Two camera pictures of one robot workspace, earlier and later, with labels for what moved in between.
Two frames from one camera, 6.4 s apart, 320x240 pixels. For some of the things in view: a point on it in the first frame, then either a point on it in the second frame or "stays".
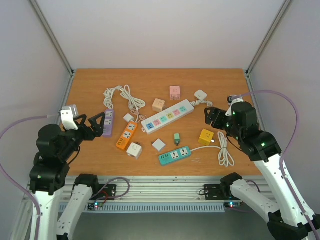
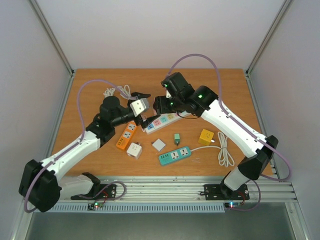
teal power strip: x=174 y=155 stays
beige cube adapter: x=231 y=100 to x=168 y=95
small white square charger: x=159 y=144 stays
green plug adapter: x=177 y=139 stays
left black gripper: x=98 y=130 to x=147 y=122
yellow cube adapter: x=206 y=137 stays
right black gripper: x=220 y=120 to x=159 y=105
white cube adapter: x=134 y=150 stays
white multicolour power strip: x=163 y=118 stays
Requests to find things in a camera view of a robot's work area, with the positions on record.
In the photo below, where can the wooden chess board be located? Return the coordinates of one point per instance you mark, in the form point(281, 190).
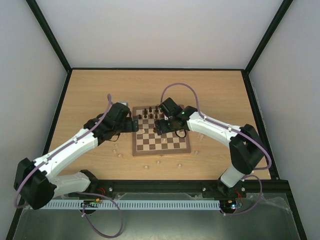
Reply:
point(150, 143)

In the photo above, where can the black right frame post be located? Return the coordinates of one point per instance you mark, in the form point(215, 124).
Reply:
point(276, 20)

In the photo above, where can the black frame post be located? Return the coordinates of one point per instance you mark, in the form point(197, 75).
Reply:
point(276, 20)
point(43, 23)

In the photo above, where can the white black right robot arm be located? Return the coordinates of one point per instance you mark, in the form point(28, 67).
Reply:
point(244, 144)

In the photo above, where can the black left frame post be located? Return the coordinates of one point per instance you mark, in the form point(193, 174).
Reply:
point(43, 23)

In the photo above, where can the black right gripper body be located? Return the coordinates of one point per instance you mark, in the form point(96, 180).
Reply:
point(161, 126)

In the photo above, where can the light blue slotted cable duct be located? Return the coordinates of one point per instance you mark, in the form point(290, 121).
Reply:
point(59, 204)

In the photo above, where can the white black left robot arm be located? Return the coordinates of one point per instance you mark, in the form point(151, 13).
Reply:
point(38, 182)

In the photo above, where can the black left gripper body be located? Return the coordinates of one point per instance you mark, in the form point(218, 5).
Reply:
point(129, 128)

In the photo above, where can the black front mounting rail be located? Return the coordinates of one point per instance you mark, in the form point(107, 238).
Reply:
point(208, 188)

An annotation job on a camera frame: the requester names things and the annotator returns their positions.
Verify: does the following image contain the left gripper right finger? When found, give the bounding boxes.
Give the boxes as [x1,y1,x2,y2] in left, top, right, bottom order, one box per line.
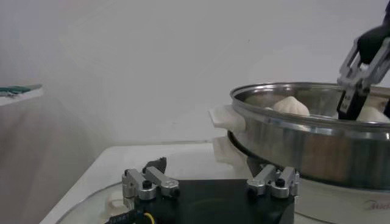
────
Once the pictures are set aside, reproduce the records in full and exactly.

- **Output below**
Two camera pictures of one robot workspace, earlier and later, with labels for what moved in between.
Two frames from one camera, 6.4 s apart, 320x240 pixels. For some of the things in view: a point on it in the first frame, then either a point on it in the second frame or "stays".
teal power strip: x=174 y=155 stays
beige cube adapter: x=231 y=100 to x=168 y=95
small white square charger: x=159 y=144 stays
green plug adapter: x=177 y=139 stays
left black gripper: x=98 y=130 to x=147 y=122
yellow cube adapter: x=206 y=137 stays
right black gripper: x=220 y=120 to x=159 y=105
white cube adapter: x=134 y=150 stays
white multicolour power strip: x=163 y=118 stays
Requests to find things in a camera view of a robot's work area, with the positions on record.
In the photo below, where can the wooden chess board be located? Return the coordinates of one point per instance you mark, in the form point(281, 190).
Reply:
point(150, 143)

In the photo above, where can the black right frame post be located? Return the coordinates of one point per instance you mark, in the form point(215, 124).
Reply:
point(276, 20)

In the photo above, where can the black frame post be located? Return the coordinates of one point per instance you mark, in the form point(197, 75).
Reply:
point(276, 20)
point(43, 23)

In the photo above, where can the white black right robot arm be located? Return the coordinates of one point per instance you mark, in the form point(28, 67).
Reply:
point(244, 144)

In the photo above, where can the black left frame post be located? Return the coordinates of one point per instance you mark, in the form point(193, 174).
Reply:
point(43, 23)

In the photo above, where can the black right gripper body be located? Return the coordinates of one point per instance you mark, in the form point(96, 180).
Reply:
point(161, 126)

In the photo above, where can the light blue slotted cable duct be located? Return the coordinates of one point per instance you mark, in the form point(290, 121).
Reply:
point(59, 204)

In the photo above, where can the white black left robot arm be located? Return the coordinates of one point per instance you mark, in the form point(151, 13).
Reply:
point(38, 182)

In the photo above, where can the black left gripper body be located? Return the coordinates of one point per instance you mark, in the form point(218, 5).
Reply:
point(129, 128)

In the photo above, where can the black front mounting rail be located? Return the coordinates of one point per instance you mark, in the form point(107, 238).
Reply:
point(208, 188)

An annotation job on a camera frame: the requester names things and the annotator returns their positions.
Verify: does the following image contain the left gripper right finger? When found, give the bounding boxes.
Give the boxes as [x1,y1,x2,y2] in left, top, right, bottom order, one box per line.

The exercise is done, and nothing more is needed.